__The problem__. All pictures must be left out as you transcribe the lines from the first line of the data to the line containing "Query: wooden table", both included.

● ● ●

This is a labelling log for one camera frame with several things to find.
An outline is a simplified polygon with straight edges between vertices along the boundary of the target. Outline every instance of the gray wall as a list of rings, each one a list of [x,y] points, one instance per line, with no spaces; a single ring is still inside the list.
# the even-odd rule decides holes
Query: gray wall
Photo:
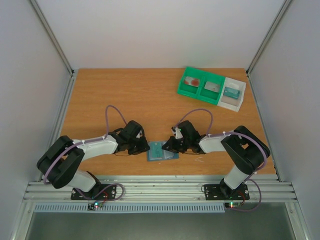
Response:
[[[38,0],[74,69],[247,68],[284,0]]]
[[[27,183],[39,176],[69,77],[29,1],[0,6],[0,239],[7,240]]]
[[[294,0],[251,75],[274,158],[320,239],[320,1]]]

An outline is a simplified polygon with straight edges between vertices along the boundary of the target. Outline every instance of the wooden table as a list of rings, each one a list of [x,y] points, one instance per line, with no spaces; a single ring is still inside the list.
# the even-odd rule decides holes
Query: wooden table
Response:
[[[140,123],[148,141],[166,141],[171,127],[196,108],[213,113],[210,133],[246,126],[263,142],[267,142],[253,94],[243,68],[210,68],[212,73],[246,82],[244,101],[239,112],[177,94],[182,68],[156,69],[80,69],[66,113],[62,135],[71,139],[88,139],[106,133],[105,107],[115,105],[125,119]],[[110,130],[124,126],[118,113],[110,108]],[[187,117],[200,134],[210,123],[207,112],[198,111]],[[180,154],[179,159],[148,162],[146,153],[132,156],[102,155],[81,163],[80,169],[95,175],[223,175],[234,163],[226,152],[203,155]],[[260,171],[274,174],[271,157]]]

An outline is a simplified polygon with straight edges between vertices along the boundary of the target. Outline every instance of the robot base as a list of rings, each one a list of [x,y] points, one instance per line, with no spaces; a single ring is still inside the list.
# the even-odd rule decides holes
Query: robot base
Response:
[[[241,184],[239,188],[232,194],[231,198],[225,198],[220,191],[220,184],[205,184],[201,188],[204,191],[205,200],[207,201],[221,201],[221,200],[243,200],[243,197],[238,194],[240,192],[243,194],[245,200],[249,200],[249,191],[248,186],[245,184]]]
[[[101,184],[100,188],[99,188],[99,192],[104,189],[105,187],[109,186],[110,184]],[[104,192],[106,192],[108,194],[107,196],[107,200],[112,200],[115,199],[116,197],[116,193],[117,193],[117,186],[112,186],[112,187],[108,187],[106,190],[104,190]],[[90,193],[88,192],[82,192],[83,195],[85,195],[87,198],[91,198],[92,196],[90,195]],[[92,200],[104,200],[106,199],[105,197],[105,193],[101,193],[100,195],[98,195],[97,197],[95,197]],[[83,200],[83,201],[88,201],[88,199],[85,199],[83,196],[80,195],[80,193],[76,190],[76,189],[72,189],[72,193],[71,193],[71,200]]]

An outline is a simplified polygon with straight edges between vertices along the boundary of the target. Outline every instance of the aluminum frame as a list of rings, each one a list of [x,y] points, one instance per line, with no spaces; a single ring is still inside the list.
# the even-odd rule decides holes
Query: aluminum frame
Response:
[[[102,213],[102,214],[144,214],[144,213],[224,213],[223,203],[216,202],[114,202],[99,208],[88,209],[87,202],[41,202],[36,203],[35,213]]]
[[[283,16],[288,10],[293,0],[285,0],[271,24],[264,40],[262,41],[256,55],[252,59],[252,62],[247,70],[248,78],[250,82],[250,73],[254,69],[257,61],[265,50],[268,42],[272,38],[275,30],[281,22]],[[71,77],[67,84],[63,100],[61,102],[58,115],[56,117],[56,124],[50,135],[50,141],[48,147],[58,138],[61,133],[65,115],[68,109],[69,101],[73,91],[73,87],[77,78],[77,71],[74,72],[68,59],[66,58],[61,46],[59,45],[53,31],[51,30],[44,14],[42,13],[37,0],[29,0],[39,21],[45,28],[49,38],[55,46],[58,54],[60,55],[63,63],[69,71]],[[279,178],[281,173],[279,169],[277,174],[259,174],[253,176],[253,179],[259,184],[262,192],[262,202],[284,202],[288,212],[288,216],[297,240],[310,240],[310,234],[304,217],[301,212],[301,208],[297,201],[297,197],[290,182],[280,182]],[[204,193],[201,192],[201,186],[203,184],[217,184],[223,176],[220,175],[154,175],[154,176],[100,176],[99,179],[103,183],[122,183],[126,187],[126,194],[121,199],[122,203],[197,203],[205,204]],[[257,202],[259,194],[256,186],[248,182],[248,190],[250,192],[251,199],[247,202]],[[27,186],[22,203],[19,208],[19,212],[16,218],[16,223],[11,234],[11,240],[24,240],[27,236],[28,229],[31,223],[32,215],[35,211],[37,203],[77,203],[79,201],[71,201],[71,188],[64,187],[61,189],[54,189],[50,185],[43,185],[41,182],[30,182]]]
[[[255,88],[254,88],[254,85],[252,84],[252,79],[251,79],[251,74],[247,74],[247,78],[248,78],[248,81],[249,81],[249,84],[250,84],[250,88],[252,89],[252,95],[253,95],[253,99],[254,99],[254,102],[255,102],[255,105],[256,105],[256,109],[258,111],[258,114],[259,114],[259,118],[260,118],[260,121],[261,121],[261,125],[262,125],[262,128],[263,128],[263,132],[264,132],[264,135],[265,135],[265,138],[266,138],[266,141],[268,143],[268,146],[271,146],[270,144],[270,140],[268,138],[268,135],[267,135],[267,131],[266,131],[266,125],[264,123],[264,120],[262,118],[262,114],[261,114],[261,111],[260,111],[260,106],[257,102],[257,96],[255,94]],[[270,148],[270,152],[271,152],[271,157],[272,157],[272,162],[273,162],[273,165],[274,165],[274,168],[275,168],[275,172],[279,178],[280,181],[282,181],[282,177],[283,177],[283,173],[281,171],[281,168],[278,167],[278,164],[276,163],[275,161],[275,158],[274,158],[274,154],[273,154],[273,150],[272,148]]]

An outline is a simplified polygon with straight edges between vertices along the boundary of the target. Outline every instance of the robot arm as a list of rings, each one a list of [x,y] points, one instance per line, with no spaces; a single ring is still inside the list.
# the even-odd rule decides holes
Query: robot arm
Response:
[[[239,126],[231,132],[207,136],[200,135],[191,122],[186,120],[173,127],[172,132],[174,136],[170,137],[162,149],[173,153],[185,153],[191,149],[196,154],[212,152],[229,154],[234,167],[219,185],[220,193],[226,199],[259,170],[265,158],[270,156],[268,147],[244,126]]]
[[[57,160],[69,147],[73,148],[65,153],[65,158]],[[94,196],[100,189],[100,182],[91,173],[78,170],[82,161],[125,150],[128,150],[129,155],[137,155],[149,149],[143,127],[131,120],[124,128],[109,132],[107,136],[86,140],[72,140],[68,136],[61,136],[40,158],[36,166],[44,175],[48,174],[47,179],[54,188],[68,185],[83,192],[92,192],[91,195]]]

● ● ●

__Your response__.
This is a labelling log for one camera frame with several things to find.
An outline is a simplified polygon with straight edges between vertices along the boundary of the target. Outline every instance of the gray wall as a list of rings, each one a list of [x,y] points, one instance per line, with no spaces; a single ring is still inside the list.
# the even-odd rule decides holes
Query: gray wall
Photo:
Response:
[[[38,0],[74,69],[247,68],[284,0]]]
[[[27,183],[39,176],[69,77],[29,1],[0,6],[0,239],[7,240]]]
[[[294,0],[251,75],[274,158],[320,239],[320,1]]]

An outline is a simplified polygon with straight edges between vertices along the boundary of the target. Outline every instance of the wooden table as a list of rings, each one a list of [x,y] points, one instance per line, with no spaces; a single ring is still inside the list.
# the even-odd rule decides holes
Query: wooden table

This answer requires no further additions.